Grayken Center for Addiction, Boston Medical Center, Boston, MA, USA.
Section of General Internal Medicine, Department of Medicine, Boston University Chobanian & Avedisian School of Medicine and Boston Medical Center, Boston, MA, USA.
Subst Use Addctn J. 2024 Oct;45(4):771-776. doi: 10.1177/29767342241249386. Epub 2024 May 12.
People who experience a nonfatal opioid overdose and receive naloxone are at high risk of subsequent overdose death but experience gaps in access to medications for opioid use disorder. The immediate post-naloxone period offers an opportunity for buprenorphine initiation. Limited data indicate that buprenorphine administration by emergency medical services (EMS) after naloxone overdose reversal is safe and feasible. We describe a case in which a partnership between a low-barrier substance use disorder (SUD) observation unit and EMS allowed for buprenorphine initiation with extended-release injectable buprenorphine after naloxone overdose reversal.

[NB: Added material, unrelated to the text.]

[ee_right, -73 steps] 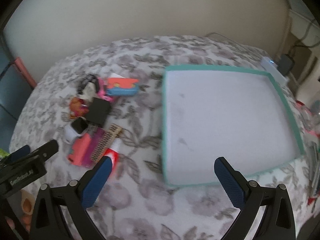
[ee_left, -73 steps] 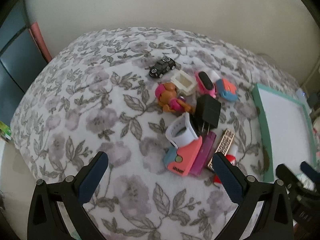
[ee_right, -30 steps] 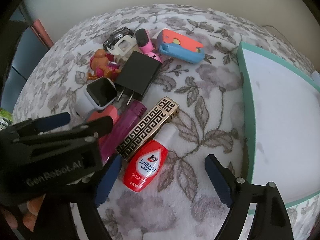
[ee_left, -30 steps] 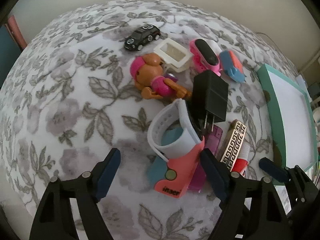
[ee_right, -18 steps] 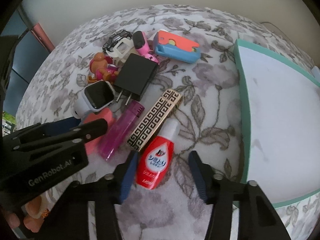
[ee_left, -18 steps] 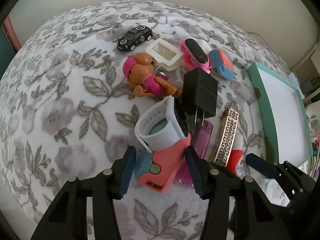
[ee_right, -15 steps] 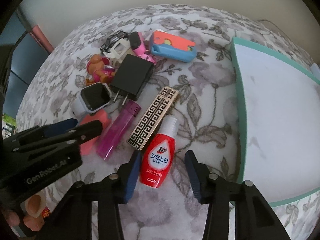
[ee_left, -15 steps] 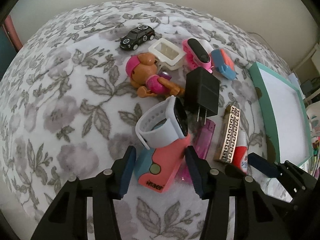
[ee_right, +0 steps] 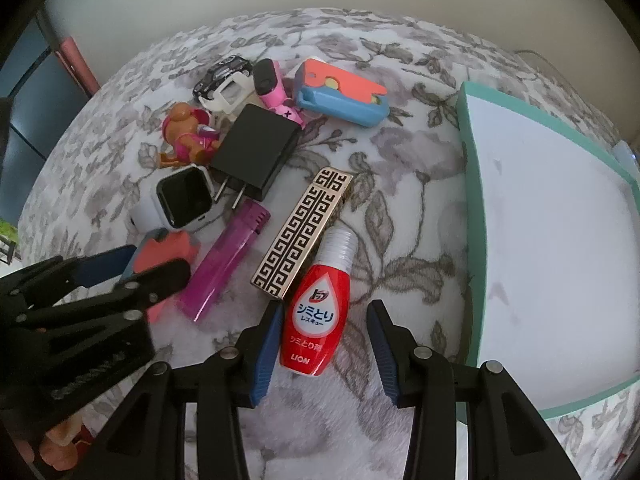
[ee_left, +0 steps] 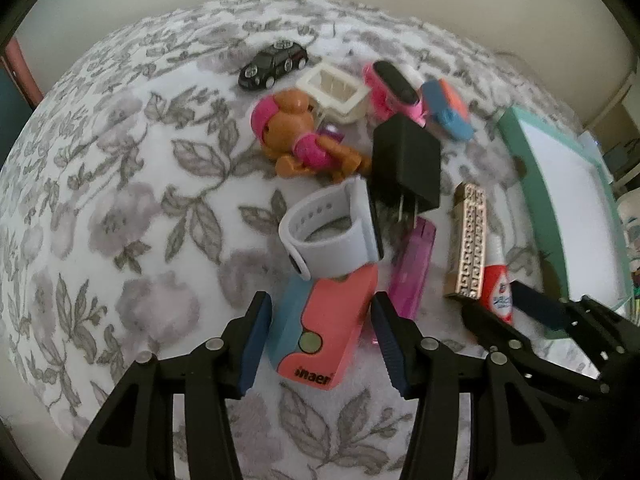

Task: Organize rigid objects
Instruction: 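Close right gripper on red bottle while left gripper closes on pink-blue block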

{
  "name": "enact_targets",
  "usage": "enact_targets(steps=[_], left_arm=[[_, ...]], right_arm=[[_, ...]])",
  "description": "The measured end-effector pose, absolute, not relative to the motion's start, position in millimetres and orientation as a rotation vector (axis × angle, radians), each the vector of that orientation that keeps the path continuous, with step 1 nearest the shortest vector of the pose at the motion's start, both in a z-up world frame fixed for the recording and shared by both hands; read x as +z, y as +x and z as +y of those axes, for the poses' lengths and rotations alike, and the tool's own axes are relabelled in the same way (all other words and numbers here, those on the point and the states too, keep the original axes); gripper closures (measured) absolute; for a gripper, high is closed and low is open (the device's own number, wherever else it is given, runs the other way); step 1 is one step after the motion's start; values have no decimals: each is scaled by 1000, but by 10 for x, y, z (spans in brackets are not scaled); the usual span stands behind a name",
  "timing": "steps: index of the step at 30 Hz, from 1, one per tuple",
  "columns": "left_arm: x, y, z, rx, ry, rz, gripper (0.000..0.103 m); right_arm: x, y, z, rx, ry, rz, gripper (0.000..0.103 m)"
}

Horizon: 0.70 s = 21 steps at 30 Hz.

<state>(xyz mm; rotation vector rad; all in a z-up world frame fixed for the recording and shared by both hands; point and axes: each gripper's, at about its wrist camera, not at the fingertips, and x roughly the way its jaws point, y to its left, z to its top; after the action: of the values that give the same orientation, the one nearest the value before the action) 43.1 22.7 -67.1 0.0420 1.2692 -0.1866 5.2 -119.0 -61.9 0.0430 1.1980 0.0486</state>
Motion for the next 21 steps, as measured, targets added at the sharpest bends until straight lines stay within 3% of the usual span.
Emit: enact_targets(steps=[12,14,16,21], left_arm=[[-677,433,92,-168,98,1247,50],[-686,409,60,-165,100,1246,50],[-690,372,82,-167,108,1249,53],[-675,311,79,-168,114,1268,55]], right_arm=[[-627,48,-1110,28,-34,1181,57],[-625,59,-1097,28,-29,1180,59],[-611,36,-1089,29,-25,1178,69],[-591,-3,-1161,35,26,1185,70]])
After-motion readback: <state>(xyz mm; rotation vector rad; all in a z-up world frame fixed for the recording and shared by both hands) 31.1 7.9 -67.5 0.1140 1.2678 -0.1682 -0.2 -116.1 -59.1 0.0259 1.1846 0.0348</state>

A man in his 40's with severe opioid use disorder and numerous prior opioid overdoses experienced overdose in the community. EMS was activated and he was successfully resuscitated with intranasal naloxone, administered by bystanders and EMS. He declined emergency department (ED) transport and consented to transport to a 24/7 SUD observation unit. The patient elected to start buprenorphine due to barriers attending opioid treatment programs daily. His largest barrier was unsheltered homelessness. His severe opioid withdrawal symptoms were successfully treated with 16/4 mg sublingual buprenorphine/naloxone and 300 mg extended-release injectable buprenorphine (XR-buprenorphine), without precipitated withdrawal. Two weeks later, he reported no interval fentanyl use.

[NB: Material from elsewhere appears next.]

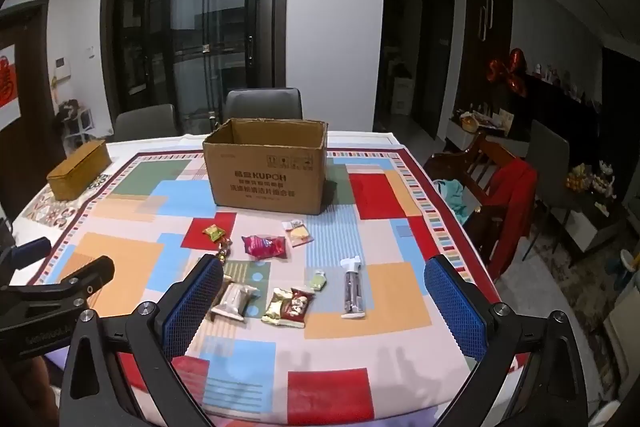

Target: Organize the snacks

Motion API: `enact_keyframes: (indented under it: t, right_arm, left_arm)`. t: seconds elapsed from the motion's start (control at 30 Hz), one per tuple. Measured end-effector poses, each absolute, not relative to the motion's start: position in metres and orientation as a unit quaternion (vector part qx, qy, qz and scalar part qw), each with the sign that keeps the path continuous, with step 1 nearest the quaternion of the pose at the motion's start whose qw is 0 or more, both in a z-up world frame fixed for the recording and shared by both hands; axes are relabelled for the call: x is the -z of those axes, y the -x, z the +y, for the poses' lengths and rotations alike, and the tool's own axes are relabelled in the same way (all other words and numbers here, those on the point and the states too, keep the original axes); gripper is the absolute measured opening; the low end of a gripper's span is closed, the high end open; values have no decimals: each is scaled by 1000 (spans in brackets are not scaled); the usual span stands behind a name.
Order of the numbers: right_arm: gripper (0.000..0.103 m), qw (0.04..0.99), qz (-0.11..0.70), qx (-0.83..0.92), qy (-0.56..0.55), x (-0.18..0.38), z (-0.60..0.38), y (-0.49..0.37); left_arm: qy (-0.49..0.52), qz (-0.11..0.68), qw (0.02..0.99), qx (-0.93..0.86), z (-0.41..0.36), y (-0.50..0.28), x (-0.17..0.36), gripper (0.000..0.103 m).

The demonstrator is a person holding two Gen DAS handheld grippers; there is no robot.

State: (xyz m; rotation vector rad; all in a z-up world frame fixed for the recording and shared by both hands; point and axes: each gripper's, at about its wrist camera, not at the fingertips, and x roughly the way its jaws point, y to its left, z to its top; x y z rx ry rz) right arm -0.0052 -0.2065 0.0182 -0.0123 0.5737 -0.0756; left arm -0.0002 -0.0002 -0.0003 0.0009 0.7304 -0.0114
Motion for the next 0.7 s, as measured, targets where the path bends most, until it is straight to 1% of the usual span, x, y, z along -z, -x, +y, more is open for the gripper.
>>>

We describe the case of a patient successfully initiated onto XR-buprenorphine in the immediate post-naloxone period via a partnership between an outpatient low-barrier addiction programs and EMS. Such partnerships offer promise in expanding buprenorphine access and medication choice, particularly for the high-risk population of patients who decline ED transport.

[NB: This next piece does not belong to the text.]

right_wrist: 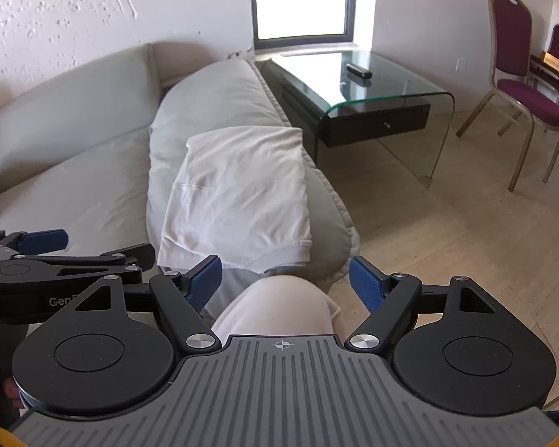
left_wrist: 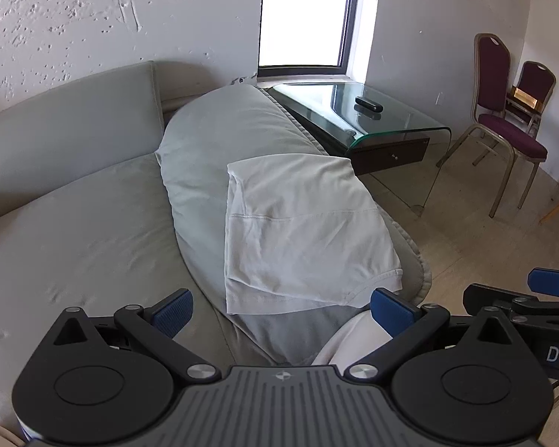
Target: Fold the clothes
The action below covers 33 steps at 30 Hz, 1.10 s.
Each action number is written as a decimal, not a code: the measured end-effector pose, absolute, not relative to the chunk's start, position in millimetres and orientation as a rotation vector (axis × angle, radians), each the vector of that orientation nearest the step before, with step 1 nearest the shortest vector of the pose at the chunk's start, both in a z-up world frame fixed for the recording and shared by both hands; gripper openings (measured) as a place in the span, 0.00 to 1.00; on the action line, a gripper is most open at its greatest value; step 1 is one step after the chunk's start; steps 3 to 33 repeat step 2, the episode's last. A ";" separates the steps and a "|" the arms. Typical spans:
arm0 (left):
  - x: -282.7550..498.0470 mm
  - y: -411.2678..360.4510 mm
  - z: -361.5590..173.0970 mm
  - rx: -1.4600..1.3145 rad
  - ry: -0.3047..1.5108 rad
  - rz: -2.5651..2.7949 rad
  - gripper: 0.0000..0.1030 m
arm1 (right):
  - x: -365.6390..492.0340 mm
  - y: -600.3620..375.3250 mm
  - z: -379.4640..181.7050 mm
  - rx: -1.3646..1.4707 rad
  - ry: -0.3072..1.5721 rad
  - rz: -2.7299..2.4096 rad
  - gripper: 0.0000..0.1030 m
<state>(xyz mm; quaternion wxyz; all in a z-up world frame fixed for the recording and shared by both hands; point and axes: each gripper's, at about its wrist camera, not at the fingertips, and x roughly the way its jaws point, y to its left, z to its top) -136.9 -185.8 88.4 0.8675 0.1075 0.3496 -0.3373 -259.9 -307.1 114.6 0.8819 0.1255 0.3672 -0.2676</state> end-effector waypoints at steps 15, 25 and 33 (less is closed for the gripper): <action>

经历非致命性阿片类药物过量并接受纳洛酮治疗的人随后有很高的阿片类药物过量死亡风险,但获得阿片类药物使用障碍治疗药物的机会有限。纳洛酮逆转后即刻提供了开始使用丁丙诺啡的机会。有限的数据表明,在纳洛酮逆转阿片类药物过量后,由急救医疗服务(EMS)给予丁丙诺啡是安全且可行的。我们描述了一个案例,在这个案例中,一个低障碍物质使用障碍(SUD)观察单位和 EMS 之间的合作使得在纳洛酮逆转阿片类药物过量后,可以使用丁丙诺啡延长释放注射剂来开始丁丙诺啡治疗。
一名 40 多岁的男子患有严重的阿片类药物使用障碍和多次阿片类药物过量,在社区中发生了过量。EMS 被激活,他被成功地用鼻内纳洛酮复苏,纳洛酮由旁观者和 EMS 给予。他拒绝前往急诊部(ED),并同意被送往 24/7 SUD 观察单位。由于每天参加阿片类药物治疗项目的障碍,该患者选择开始使用丁丙诺啡。他最大的障碍是无家可归。他严重的阿片类药物戒断症状通过给予 16/4mg 舌下丁丙诺啡/纳洛酮和 300mg 丁丙诺啡延长释放注射剂(XR-丁丙诺啡)得到了成功治疗,没有出现戒断症状。两周后,他报告没有间隔使用芬太尼。
我们描述了一名患者通过门诊低障碍成瘾治疗计划和 EMS 之间的合作,在纳洛酮逆转后即刻成功开始使用 XR-丁丙诺啡的案例。这种合作有希望扩大丁丙诺啡的获取途径和药物选择,特别是对于拒绝 ED 转运的高危人群患者。